Task brief
Lines holding the string "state": copy each one from the listing below.

Data block
>>>

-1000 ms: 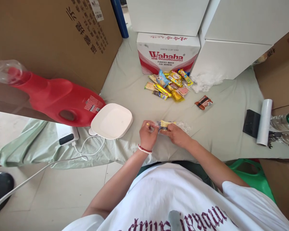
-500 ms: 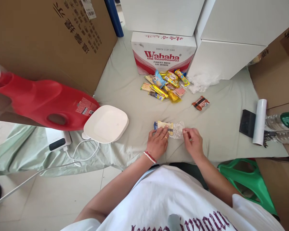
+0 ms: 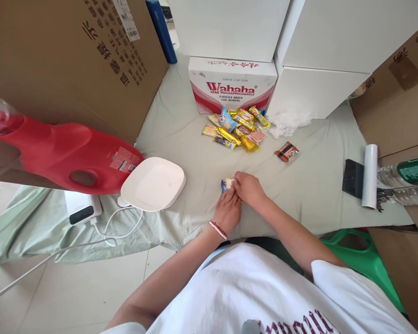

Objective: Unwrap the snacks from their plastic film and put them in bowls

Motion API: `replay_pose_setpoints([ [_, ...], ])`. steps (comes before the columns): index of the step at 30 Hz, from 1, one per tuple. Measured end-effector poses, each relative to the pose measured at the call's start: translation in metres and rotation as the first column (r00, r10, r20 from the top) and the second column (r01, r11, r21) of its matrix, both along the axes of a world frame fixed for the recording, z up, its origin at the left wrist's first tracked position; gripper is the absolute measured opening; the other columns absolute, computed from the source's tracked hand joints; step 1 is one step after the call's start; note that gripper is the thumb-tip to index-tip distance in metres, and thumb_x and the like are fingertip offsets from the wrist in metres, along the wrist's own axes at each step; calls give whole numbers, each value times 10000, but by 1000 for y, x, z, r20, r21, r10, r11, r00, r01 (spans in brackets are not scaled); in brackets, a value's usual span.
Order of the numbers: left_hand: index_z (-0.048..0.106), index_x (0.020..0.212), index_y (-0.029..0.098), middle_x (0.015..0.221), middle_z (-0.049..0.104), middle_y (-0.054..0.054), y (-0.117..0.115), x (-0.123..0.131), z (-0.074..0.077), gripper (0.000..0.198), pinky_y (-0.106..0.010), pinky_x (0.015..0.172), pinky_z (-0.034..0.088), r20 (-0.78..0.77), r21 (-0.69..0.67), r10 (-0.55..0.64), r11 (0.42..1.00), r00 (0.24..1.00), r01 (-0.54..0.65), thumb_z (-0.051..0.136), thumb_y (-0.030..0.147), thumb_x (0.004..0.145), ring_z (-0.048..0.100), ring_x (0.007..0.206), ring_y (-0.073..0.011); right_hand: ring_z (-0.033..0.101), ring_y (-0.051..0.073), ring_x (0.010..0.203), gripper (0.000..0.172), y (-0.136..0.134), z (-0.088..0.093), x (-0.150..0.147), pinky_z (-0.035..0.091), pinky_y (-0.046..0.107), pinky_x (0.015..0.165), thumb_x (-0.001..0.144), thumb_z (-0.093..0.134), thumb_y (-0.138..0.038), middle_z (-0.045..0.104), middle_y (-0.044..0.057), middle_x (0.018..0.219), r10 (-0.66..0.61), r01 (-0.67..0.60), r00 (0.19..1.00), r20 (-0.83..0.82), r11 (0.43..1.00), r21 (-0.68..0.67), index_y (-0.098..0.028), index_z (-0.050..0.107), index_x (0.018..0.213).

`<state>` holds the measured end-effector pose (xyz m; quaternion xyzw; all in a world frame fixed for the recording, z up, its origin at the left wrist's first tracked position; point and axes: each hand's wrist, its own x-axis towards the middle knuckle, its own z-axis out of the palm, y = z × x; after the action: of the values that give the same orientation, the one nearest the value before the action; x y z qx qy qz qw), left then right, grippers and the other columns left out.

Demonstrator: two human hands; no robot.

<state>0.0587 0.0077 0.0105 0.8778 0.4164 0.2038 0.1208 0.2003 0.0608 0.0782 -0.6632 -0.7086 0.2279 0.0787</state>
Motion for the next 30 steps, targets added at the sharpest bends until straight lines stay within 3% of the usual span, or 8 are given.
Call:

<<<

Task response
`<state>` holds the measured end-effector pose (xyz m; quaternion xyzw; all in a world frame fixed for the recording, z up, its origin at the left wrist's first tracked position; point and axes: each hand's wrist, its own x-axis towards the middle knuckle, its own z-axis out of the palm, y = z × x; after the action: of the values that give the same orientation, the one nearest the value before the action; x y z qx qy qz qw), left then right, grippers and the other columns left out.
<state>0.0587 0.0077 0.0105 0.8778 0.4164 0.2038 0.1208 0.2003 0.0608 0.0782 -0.6632 -0.7086 0.2279 0.0787</state>

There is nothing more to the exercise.